» **WHAT YOU HAVE TO DO**
Write every line of the following listing exactly as it reads.

» **RECORDED DATA**
*** Block opens ***
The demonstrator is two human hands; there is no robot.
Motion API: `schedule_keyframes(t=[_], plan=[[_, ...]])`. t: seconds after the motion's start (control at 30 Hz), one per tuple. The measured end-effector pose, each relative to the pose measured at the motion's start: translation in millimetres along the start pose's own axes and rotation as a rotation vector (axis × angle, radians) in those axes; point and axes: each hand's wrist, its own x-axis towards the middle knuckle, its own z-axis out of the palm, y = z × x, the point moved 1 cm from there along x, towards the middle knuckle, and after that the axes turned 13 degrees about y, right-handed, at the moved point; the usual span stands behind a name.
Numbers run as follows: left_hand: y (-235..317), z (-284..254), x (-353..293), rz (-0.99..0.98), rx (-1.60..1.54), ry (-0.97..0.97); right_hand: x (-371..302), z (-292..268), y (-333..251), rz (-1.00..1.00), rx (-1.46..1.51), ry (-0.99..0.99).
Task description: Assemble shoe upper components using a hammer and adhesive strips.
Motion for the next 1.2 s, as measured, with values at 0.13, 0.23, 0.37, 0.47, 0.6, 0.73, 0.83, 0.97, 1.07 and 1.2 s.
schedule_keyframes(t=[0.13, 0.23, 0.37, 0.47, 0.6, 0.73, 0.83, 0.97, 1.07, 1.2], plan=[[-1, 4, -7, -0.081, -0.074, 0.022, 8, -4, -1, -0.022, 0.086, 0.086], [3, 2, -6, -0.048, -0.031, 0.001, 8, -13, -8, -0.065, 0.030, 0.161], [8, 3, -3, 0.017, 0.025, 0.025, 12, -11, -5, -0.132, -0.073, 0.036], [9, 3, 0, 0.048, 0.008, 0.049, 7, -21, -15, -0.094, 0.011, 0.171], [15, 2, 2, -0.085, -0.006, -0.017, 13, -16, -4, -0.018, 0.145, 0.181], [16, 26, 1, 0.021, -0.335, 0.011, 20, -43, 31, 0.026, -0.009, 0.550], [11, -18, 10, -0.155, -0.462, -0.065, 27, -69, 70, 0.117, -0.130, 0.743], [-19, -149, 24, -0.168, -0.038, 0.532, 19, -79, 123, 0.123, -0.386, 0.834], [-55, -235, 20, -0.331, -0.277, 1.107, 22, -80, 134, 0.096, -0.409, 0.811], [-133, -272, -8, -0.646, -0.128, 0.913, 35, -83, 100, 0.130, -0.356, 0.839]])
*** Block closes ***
» **ANSWER BOX**
The demonstrator is two human hands; there is no robot.
Motion API: `schedule_keyframes(t=[_], plan=[[_, ...]])`. t: seconds after the motion's start (control at 30 Hz), one per tuple. The measured end-effector pose, each relative to the pose measured at the motion's start: translation in millimetres along the start pose's own axes and rotation as a rotation vector (axis × angle, radians) in those axes; point and axes: each hand's wrist, its own x-axis towards the middle knuckle, its own z-axis out of the palm, y = z × x, the point moved 1 cm from there along x, towards the middle knuckle, and after that the axes turned 13 degrees about y, right-handed, at the moved point; the usual span stands behind a name.
Numbers run as follows: left_hand: y (-235..317), z (-284..254), x (-353..293), rz (-0.99..0.98), rx (-1.60..1.54), ry (-0.97..0.97); right_hand: x (-371..302), z (-292..268), y (-333..251), rz (-1.00..1.00), rx (-1.46..1.51), ry (-0.99..0.99).
Task description: Assemble shoe upper components using a hammer and adhesive strips.
Motion for the next 1.2 s, as measured, with values at 0.13, 0.23, 0.37, 0.47, 0.6, 0.73, 0.83, 0.97, 1.07 and 1.2 s.
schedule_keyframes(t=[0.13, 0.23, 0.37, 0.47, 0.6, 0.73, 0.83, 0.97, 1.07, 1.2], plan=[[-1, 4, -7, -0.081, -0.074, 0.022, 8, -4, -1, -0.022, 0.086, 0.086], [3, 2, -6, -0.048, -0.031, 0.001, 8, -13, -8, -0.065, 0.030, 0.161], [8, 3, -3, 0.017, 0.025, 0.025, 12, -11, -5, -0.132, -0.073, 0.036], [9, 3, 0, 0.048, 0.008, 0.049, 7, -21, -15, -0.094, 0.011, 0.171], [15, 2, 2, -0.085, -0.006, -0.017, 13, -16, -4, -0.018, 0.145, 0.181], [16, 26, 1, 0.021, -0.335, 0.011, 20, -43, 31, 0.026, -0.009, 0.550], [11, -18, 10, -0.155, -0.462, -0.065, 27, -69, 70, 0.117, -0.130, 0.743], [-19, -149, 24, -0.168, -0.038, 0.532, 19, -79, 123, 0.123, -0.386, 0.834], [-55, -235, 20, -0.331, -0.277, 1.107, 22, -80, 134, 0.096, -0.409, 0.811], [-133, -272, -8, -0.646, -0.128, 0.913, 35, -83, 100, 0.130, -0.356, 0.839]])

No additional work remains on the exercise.